So when corporate raider and Yahoo! board member Carl Icahn doubled down on Yahoo! in a Thanksgiving-week frenzy, after watching his previous investment lose $1 billion since buying 69 million shares of Yahoo! for $25 a share early this year, the question shouldn't be "Is he crazy?" The right question is: Has Icahn lost his nerve?

That's because Yahoo is overdue for a trip to the corporate chop shop. And while All Things Digital's Kara Swisher debunked a report over the weekend in the Times of London that Microsoft (nasdaq: MSFT - news - people ) would buy Yahoo!'s search business in a complex $20 billion deal that would place former AOL chief Jon Miller and former President of Fox Interactive Media Ross Levinsohn in charge of Yahoo!, some sort of deal seems inevitable.
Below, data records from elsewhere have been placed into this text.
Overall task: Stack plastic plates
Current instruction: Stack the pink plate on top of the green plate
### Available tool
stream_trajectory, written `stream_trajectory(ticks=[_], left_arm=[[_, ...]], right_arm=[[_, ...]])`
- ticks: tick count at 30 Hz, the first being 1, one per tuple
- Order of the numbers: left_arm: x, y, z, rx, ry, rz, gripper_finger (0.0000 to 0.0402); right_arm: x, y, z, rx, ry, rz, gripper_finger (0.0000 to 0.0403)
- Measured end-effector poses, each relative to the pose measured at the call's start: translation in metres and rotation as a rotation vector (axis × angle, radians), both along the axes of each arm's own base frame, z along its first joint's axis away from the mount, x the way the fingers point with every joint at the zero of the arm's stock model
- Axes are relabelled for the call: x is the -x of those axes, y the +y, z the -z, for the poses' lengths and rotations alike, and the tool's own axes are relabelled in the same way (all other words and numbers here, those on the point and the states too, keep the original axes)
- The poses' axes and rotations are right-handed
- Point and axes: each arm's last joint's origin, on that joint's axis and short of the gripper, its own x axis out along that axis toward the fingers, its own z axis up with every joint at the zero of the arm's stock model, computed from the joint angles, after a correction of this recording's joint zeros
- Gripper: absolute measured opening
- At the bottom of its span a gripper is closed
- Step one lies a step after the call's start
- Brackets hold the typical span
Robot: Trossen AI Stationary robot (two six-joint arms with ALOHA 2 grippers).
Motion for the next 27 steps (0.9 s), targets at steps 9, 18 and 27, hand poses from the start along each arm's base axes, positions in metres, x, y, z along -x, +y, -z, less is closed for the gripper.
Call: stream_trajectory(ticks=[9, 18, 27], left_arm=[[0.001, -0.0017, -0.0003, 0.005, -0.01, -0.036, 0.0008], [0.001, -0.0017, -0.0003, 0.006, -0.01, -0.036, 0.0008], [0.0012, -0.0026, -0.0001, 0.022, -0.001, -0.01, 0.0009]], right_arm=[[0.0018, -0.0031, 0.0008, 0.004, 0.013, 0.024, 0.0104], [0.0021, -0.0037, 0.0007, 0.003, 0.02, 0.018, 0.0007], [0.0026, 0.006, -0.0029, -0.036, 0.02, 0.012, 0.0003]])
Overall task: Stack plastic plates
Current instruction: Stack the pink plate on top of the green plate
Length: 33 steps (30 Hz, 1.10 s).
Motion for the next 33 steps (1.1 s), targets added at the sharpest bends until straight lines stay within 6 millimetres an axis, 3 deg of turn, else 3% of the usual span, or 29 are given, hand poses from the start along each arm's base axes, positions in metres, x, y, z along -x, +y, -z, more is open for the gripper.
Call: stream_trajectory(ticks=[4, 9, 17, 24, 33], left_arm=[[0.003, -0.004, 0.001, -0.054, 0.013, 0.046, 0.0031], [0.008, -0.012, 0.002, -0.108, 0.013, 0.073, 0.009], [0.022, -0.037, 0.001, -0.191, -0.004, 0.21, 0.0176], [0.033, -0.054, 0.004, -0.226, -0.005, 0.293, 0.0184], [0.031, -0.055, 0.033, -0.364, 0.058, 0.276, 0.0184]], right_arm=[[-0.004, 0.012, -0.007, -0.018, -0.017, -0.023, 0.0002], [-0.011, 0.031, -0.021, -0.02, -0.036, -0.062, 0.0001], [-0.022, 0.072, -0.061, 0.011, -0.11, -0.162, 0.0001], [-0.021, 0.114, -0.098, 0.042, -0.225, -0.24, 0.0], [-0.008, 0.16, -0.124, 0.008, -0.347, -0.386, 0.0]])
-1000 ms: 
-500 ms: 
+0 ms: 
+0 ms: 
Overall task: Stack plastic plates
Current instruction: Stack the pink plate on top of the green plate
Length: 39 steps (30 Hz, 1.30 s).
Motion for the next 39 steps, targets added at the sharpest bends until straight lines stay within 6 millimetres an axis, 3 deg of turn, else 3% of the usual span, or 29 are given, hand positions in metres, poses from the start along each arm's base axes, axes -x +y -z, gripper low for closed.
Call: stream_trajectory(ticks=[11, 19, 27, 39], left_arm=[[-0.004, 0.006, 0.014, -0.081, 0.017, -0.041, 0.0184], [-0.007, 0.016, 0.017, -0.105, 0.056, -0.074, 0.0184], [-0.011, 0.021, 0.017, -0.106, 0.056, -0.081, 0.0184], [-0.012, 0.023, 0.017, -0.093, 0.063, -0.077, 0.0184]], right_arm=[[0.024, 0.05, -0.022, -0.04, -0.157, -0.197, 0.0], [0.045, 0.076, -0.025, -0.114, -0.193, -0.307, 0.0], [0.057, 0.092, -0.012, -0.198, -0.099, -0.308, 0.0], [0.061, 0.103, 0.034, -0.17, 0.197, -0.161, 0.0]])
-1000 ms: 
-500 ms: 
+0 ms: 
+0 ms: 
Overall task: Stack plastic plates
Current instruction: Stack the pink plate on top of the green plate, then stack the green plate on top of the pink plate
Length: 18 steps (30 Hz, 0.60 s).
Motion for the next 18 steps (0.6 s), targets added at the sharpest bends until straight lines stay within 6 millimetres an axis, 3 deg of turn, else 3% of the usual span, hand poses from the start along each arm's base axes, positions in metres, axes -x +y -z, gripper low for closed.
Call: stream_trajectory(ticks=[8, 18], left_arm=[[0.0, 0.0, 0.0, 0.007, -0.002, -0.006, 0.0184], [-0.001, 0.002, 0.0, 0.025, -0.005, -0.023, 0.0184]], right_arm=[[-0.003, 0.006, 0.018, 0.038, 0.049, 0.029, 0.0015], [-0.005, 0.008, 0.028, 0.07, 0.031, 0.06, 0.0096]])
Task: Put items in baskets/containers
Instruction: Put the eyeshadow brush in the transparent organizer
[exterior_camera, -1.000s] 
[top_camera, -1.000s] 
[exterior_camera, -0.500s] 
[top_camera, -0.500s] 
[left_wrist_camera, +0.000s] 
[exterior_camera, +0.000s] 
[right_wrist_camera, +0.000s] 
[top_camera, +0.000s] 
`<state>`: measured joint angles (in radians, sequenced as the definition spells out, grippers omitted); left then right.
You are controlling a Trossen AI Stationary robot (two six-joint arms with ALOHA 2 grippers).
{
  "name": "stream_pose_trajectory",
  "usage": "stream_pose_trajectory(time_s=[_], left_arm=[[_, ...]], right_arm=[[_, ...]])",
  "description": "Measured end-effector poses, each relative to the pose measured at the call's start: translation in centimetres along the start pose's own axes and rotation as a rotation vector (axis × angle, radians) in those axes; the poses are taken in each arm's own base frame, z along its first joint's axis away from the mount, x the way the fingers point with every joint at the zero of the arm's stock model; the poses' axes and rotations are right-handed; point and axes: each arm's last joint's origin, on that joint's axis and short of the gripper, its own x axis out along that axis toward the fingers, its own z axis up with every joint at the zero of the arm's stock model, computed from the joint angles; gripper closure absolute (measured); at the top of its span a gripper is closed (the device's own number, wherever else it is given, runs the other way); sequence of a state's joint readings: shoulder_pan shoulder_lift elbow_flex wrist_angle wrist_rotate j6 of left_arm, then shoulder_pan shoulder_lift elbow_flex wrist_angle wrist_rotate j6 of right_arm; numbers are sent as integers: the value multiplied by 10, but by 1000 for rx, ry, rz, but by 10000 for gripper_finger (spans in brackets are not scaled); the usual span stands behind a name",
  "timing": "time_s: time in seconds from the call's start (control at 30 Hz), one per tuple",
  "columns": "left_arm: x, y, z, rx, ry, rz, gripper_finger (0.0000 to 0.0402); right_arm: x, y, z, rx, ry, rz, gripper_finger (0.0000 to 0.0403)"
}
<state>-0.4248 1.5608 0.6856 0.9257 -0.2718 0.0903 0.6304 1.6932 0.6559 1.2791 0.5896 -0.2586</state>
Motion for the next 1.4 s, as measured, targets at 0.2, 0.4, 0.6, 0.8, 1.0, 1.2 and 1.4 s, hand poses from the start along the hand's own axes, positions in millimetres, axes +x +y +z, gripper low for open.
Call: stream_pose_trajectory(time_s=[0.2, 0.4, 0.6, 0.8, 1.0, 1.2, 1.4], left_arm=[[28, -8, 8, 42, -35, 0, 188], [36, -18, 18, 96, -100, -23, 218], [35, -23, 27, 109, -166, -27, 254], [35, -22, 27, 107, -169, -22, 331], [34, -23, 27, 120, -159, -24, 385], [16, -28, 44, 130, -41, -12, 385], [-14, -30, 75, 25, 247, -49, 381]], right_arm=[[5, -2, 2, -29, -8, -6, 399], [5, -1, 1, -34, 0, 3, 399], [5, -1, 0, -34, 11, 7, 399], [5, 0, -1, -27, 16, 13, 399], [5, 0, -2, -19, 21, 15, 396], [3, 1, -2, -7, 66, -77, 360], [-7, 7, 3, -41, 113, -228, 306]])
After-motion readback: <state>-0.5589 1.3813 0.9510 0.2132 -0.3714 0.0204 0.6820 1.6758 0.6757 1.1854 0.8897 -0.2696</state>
That's in large part thanks to Icahn, who manage to scrap his way onto Yahoo!'s board this year and is only growing more aggressive by the day. Icahn spent $67 million for 6.8 million shares of Yahoo! stock in late November, according to the U.S. Securities and Exchange Commission. The move follows last month's announcement that Yahoo! is searching for a successor to Yang and boosts Icahn's stake in Yahoo! to roughly 5.5% of the company.

Who do you think is a leading contender for the Yahoo! CEO job? Check out what the market says (right).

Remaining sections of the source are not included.